▸ **DATA BELOW**:
....................
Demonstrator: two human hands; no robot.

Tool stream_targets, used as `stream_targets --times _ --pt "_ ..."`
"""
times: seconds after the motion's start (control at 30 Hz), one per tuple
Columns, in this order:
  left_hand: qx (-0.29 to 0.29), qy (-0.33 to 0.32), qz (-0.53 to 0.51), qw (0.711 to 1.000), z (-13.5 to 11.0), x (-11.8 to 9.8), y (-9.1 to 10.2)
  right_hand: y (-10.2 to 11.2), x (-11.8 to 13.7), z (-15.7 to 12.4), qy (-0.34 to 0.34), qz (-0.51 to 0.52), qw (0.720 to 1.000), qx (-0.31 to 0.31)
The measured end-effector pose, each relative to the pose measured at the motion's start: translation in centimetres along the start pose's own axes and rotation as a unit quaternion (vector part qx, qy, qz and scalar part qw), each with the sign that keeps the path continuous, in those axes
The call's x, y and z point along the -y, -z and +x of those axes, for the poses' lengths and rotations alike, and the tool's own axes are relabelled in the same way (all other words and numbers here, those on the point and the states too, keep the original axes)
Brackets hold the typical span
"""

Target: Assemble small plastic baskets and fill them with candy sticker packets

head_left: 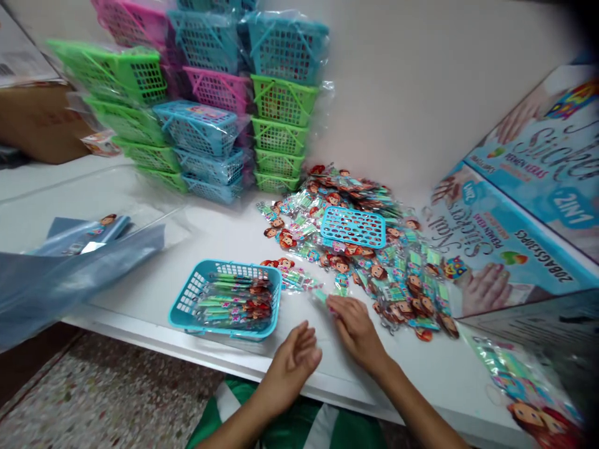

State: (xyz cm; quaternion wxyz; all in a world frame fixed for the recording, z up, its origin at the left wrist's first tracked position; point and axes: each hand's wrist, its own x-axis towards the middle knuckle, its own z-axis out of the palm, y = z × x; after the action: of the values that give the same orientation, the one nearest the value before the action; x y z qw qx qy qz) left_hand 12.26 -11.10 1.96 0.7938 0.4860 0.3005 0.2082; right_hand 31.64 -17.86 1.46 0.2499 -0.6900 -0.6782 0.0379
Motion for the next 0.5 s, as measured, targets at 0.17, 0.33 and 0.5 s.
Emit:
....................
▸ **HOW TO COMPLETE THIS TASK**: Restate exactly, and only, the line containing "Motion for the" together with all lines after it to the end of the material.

▸ **EXERCISE SOLUTION**:
Motion for the next 0.5 s, as measured, targets at 0.17, 0.33 and 0.5 s.
Emit:

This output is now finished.